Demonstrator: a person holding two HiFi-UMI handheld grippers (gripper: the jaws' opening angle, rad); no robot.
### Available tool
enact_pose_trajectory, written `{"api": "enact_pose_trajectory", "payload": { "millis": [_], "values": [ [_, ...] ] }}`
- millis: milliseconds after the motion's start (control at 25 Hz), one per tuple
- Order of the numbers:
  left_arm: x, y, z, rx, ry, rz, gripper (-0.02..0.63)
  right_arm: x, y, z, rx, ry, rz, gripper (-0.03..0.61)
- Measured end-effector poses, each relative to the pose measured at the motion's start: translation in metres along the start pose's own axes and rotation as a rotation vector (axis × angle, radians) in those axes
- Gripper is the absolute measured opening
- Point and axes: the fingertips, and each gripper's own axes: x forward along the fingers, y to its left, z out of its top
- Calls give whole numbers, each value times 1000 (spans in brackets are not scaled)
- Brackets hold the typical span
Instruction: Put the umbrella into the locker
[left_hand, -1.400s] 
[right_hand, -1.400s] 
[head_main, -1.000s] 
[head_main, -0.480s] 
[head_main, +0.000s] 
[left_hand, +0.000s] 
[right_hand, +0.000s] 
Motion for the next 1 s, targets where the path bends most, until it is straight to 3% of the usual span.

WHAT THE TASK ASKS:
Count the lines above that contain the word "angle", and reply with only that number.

SOLUTION:
2